◆ Problem requirements ◆
Output range, inclusive: from the line containing "The same camera" to the line containing "point(131, 82)". Restate those lines from the data below word for word and only those.

======== Material shown ========

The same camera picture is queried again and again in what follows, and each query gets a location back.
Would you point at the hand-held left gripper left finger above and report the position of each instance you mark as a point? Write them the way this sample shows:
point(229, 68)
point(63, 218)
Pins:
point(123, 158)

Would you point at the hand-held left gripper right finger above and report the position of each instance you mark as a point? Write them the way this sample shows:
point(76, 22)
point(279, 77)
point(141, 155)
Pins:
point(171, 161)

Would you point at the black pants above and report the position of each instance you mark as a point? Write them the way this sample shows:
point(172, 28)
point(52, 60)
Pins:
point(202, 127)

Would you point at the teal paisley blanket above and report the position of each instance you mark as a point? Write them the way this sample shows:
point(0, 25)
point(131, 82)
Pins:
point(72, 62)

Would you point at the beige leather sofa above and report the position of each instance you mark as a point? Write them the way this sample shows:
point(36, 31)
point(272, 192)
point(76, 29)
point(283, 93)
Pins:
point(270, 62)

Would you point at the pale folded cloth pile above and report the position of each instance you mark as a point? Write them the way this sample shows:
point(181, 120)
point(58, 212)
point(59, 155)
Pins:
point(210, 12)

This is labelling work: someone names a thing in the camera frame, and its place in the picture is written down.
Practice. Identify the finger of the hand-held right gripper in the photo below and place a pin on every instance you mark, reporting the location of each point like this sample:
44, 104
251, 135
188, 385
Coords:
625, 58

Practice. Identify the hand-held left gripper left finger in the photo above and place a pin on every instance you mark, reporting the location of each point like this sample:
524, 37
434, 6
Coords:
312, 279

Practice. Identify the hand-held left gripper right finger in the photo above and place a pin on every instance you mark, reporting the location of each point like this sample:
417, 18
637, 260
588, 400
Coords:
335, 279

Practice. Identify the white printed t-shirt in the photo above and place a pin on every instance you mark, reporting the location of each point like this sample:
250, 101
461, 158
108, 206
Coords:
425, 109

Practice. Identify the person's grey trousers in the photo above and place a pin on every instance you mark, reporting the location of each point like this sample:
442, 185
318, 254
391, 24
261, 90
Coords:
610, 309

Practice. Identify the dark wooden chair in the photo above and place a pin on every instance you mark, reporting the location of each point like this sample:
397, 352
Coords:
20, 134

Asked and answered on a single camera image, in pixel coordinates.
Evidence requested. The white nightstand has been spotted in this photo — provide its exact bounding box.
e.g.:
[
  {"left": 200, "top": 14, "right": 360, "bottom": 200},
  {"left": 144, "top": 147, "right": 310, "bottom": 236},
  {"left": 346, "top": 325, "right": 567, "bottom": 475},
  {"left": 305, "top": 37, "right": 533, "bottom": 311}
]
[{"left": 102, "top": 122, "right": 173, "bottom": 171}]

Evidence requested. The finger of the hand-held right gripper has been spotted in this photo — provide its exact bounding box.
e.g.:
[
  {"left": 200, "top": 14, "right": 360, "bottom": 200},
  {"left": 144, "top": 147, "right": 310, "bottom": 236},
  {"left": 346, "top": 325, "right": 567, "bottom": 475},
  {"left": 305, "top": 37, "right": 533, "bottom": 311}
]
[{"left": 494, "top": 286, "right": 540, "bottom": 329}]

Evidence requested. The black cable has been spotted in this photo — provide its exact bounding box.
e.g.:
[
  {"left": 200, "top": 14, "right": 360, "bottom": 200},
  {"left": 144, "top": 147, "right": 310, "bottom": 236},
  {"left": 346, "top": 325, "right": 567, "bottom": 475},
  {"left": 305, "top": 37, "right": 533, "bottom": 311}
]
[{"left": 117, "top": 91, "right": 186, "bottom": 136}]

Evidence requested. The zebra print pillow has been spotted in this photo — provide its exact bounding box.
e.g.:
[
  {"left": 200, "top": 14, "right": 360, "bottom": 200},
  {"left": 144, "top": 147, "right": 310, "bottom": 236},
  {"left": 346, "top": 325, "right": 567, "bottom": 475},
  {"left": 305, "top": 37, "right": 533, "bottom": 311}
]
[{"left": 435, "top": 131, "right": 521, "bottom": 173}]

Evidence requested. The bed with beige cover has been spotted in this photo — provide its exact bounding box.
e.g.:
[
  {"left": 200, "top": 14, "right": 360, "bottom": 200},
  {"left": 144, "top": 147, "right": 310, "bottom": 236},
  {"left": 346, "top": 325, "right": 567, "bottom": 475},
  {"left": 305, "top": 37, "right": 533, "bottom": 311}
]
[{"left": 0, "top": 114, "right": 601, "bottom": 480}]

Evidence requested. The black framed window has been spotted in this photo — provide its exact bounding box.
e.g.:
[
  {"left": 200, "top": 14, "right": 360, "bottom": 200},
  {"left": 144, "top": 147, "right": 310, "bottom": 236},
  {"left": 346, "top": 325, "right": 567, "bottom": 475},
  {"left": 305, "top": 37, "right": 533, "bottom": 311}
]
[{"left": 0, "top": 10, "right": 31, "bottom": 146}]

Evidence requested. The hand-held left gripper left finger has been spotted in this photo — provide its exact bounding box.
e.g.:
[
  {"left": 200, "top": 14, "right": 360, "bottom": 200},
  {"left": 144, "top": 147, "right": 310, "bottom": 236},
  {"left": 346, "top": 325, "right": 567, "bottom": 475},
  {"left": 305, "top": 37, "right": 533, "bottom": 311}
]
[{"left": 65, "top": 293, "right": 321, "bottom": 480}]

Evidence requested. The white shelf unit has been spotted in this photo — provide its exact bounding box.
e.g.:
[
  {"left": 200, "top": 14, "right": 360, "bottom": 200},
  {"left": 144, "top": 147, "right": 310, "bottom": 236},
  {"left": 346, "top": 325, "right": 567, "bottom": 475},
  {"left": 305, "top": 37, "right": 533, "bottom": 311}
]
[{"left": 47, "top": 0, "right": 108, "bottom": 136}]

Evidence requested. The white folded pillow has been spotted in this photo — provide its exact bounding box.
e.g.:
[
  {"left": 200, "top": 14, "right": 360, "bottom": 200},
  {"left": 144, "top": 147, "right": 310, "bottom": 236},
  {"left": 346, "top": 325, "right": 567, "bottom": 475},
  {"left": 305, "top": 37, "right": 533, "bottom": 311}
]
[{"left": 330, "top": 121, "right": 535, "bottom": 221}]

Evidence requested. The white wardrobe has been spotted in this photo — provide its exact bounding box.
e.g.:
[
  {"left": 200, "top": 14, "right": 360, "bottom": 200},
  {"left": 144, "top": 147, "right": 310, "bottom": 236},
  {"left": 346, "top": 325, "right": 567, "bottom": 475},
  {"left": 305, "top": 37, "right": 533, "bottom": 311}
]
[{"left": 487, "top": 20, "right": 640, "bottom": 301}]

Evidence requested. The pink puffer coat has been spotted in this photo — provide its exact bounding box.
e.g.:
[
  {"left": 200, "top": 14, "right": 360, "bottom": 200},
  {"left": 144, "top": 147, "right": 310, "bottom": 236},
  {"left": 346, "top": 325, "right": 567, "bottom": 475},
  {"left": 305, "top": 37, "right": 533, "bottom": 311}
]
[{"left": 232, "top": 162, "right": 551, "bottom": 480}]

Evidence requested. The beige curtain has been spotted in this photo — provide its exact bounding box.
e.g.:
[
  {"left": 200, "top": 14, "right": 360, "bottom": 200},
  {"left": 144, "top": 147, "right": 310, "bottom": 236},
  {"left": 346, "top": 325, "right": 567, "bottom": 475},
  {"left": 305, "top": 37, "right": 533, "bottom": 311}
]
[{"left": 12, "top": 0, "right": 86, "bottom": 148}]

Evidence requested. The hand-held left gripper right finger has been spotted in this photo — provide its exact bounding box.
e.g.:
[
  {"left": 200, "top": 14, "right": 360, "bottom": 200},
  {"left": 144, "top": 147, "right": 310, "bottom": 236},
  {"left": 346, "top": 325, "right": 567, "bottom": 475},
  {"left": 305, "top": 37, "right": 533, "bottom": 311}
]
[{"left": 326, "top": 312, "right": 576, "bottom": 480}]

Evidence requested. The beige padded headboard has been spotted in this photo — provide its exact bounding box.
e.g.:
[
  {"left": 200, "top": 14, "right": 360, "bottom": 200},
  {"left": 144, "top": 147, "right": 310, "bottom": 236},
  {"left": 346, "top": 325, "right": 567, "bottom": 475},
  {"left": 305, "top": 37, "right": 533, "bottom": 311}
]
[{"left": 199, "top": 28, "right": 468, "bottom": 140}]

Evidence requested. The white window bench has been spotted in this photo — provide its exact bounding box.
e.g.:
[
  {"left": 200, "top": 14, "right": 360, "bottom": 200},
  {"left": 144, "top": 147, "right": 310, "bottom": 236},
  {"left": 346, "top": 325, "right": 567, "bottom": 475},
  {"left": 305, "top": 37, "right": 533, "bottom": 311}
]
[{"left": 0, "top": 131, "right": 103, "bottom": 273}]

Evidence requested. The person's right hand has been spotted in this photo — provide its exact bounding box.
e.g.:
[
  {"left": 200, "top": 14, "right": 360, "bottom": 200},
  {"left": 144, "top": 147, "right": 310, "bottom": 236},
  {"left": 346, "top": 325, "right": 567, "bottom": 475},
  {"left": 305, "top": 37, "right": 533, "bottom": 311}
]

========
======== Material shown ========

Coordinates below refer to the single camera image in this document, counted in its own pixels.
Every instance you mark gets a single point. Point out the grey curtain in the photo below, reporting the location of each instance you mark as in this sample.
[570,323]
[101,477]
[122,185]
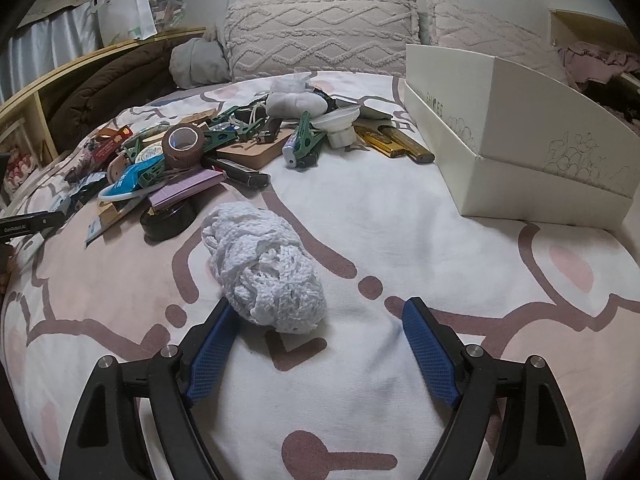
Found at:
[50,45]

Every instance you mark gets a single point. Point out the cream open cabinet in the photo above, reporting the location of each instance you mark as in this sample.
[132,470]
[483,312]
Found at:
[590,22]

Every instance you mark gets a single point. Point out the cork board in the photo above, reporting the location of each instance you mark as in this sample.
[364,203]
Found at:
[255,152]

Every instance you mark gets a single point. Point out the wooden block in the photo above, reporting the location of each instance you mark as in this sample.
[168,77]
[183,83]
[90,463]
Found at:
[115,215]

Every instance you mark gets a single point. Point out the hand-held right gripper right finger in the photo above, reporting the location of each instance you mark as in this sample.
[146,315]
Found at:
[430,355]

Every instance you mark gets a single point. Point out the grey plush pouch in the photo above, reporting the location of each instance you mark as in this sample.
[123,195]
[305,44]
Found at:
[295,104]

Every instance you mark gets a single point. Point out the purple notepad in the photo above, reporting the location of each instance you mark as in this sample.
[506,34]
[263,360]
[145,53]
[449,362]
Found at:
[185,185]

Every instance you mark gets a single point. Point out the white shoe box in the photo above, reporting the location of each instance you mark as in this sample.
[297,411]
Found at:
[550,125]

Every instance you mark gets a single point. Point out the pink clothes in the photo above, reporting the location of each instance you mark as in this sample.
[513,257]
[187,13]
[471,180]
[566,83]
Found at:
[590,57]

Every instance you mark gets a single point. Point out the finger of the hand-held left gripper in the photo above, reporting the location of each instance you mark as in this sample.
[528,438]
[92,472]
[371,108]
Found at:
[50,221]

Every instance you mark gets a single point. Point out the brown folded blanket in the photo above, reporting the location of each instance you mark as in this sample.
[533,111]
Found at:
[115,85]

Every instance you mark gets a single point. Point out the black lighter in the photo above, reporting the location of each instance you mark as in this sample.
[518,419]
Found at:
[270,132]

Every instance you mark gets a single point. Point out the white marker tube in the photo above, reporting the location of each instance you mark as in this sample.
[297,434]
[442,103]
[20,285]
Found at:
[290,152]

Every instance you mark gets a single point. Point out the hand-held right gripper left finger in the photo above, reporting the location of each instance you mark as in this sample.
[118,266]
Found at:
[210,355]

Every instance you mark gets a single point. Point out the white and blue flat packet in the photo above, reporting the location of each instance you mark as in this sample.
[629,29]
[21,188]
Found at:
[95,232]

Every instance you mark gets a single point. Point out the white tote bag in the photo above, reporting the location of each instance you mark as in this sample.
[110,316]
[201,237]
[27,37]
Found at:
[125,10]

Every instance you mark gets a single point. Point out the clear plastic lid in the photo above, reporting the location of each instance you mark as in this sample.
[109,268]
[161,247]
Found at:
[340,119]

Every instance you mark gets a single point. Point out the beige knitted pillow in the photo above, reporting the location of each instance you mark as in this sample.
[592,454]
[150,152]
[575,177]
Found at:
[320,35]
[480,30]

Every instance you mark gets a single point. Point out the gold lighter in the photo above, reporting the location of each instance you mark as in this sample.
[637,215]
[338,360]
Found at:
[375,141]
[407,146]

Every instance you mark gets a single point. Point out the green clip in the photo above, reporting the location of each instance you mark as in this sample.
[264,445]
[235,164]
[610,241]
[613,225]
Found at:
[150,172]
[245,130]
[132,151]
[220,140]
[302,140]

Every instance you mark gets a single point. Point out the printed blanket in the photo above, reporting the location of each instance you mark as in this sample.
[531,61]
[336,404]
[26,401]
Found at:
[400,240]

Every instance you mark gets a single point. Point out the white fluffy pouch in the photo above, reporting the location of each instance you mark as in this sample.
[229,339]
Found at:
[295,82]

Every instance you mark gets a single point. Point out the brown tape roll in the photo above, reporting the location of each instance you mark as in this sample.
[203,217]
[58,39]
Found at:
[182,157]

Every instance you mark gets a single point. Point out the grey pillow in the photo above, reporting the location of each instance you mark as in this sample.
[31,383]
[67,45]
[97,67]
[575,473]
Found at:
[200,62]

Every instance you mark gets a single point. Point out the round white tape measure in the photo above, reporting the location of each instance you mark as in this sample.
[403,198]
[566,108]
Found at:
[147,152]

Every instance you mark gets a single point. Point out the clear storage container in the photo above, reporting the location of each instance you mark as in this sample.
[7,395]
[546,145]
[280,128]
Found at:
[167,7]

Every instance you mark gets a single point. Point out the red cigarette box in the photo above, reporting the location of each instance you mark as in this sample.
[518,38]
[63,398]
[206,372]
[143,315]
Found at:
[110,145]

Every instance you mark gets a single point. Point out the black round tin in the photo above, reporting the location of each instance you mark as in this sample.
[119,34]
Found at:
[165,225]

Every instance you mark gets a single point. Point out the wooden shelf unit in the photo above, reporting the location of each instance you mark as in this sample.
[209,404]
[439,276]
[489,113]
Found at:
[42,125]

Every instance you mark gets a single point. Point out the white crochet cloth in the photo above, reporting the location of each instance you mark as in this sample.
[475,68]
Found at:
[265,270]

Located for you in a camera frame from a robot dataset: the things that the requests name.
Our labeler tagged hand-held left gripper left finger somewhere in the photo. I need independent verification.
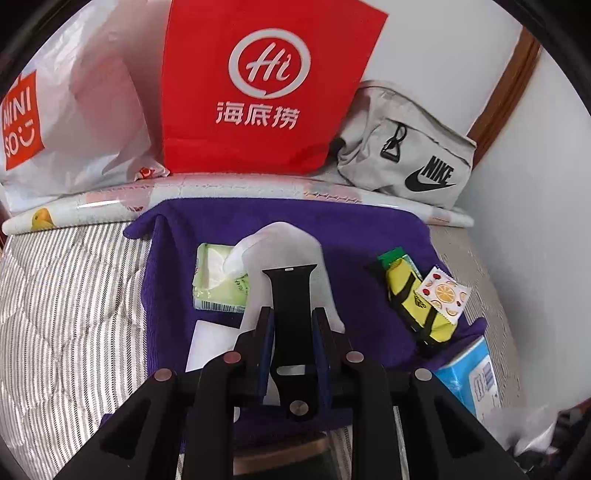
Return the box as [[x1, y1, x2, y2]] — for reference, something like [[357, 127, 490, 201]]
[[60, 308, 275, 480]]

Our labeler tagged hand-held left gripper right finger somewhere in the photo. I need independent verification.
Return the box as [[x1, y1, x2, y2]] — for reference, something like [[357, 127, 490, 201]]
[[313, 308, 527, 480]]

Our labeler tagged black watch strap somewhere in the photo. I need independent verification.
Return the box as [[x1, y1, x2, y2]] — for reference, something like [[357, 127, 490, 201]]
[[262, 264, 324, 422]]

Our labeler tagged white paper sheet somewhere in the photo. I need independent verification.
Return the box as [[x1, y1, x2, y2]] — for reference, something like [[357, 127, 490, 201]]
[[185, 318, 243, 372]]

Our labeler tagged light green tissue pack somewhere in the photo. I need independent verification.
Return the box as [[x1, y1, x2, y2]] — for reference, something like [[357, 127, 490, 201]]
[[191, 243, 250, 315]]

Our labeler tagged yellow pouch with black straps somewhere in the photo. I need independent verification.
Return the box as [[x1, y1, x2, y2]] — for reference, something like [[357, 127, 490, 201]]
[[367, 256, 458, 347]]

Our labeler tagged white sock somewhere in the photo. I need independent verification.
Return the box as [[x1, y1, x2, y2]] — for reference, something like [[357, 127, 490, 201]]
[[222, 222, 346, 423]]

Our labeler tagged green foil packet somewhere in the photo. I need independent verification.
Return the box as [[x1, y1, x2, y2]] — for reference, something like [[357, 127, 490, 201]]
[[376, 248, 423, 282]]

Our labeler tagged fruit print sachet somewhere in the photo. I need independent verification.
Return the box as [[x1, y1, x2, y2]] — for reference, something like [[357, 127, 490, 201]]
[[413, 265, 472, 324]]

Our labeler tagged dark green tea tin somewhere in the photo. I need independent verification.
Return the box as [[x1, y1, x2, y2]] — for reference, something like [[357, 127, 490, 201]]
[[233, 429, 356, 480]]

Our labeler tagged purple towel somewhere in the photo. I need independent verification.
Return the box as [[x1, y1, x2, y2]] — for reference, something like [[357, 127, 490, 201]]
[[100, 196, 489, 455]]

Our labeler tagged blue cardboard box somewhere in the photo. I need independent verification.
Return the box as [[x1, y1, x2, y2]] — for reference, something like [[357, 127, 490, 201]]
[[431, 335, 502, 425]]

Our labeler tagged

========

◆ Finished task ◆
The same camera picture is queried again and again in what follows, and each query gets a location back.
Would you point at the hand-held left gripper left finger above and report the position of each instance you mark as a point? Write them the way this sample shows:
point(229, 68)
point(63, 218)
Pins:
point(123, 158)

Would you point at the hand-held left gripper right finger above and report the position of each instance you mark as a point? Write them the way this sample shows:
point(76, 22)
point(279, 77)
point(141, 155)
Pins:
point(171, 161)

Would you point at the black pants above and report the position of each instance you mark as a point? Write them the way this sample shows:
point(172, 28)
point(52, 60)
Pins:
point(202, 127)

Would you point at the teal paisley blanket above and report the position of each instance you mark as a point? Write them the way this sample shows:
point(0, 25)
point(131, 82)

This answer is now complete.